• **Data segment**
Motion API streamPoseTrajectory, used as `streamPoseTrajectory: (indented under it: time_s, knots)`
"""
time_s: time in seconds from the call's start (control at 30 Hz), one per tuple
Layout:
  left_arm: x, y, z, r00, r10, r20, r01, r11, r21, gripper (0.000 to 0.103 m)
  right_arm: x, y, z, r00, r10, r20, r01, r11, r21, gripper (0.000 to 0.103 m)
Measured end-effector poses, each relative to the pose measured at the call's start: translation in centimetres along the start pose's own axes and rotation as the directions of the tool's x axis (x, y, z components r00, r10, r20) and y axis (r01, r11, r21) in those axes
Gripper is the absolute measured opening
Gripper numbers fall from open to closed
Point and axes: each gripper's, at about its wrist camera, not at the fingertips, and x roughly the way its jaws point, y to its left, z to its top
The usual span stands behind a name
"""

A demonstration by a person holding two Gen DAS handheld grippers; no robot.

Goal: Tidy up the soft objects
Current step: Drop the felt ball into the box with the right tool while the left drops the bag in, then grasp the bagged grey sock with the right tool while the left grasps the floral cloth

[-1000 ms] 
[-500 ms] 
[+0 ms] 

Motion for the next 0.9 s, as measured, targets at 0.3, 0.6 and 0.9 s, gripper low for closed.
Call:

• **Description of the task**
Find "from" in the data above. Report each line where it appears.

• **Solution for this problem**
time_s: time in seconds from the call's start (control at 30 Hz), one per tuple
Gripper numbers fall from open to closed

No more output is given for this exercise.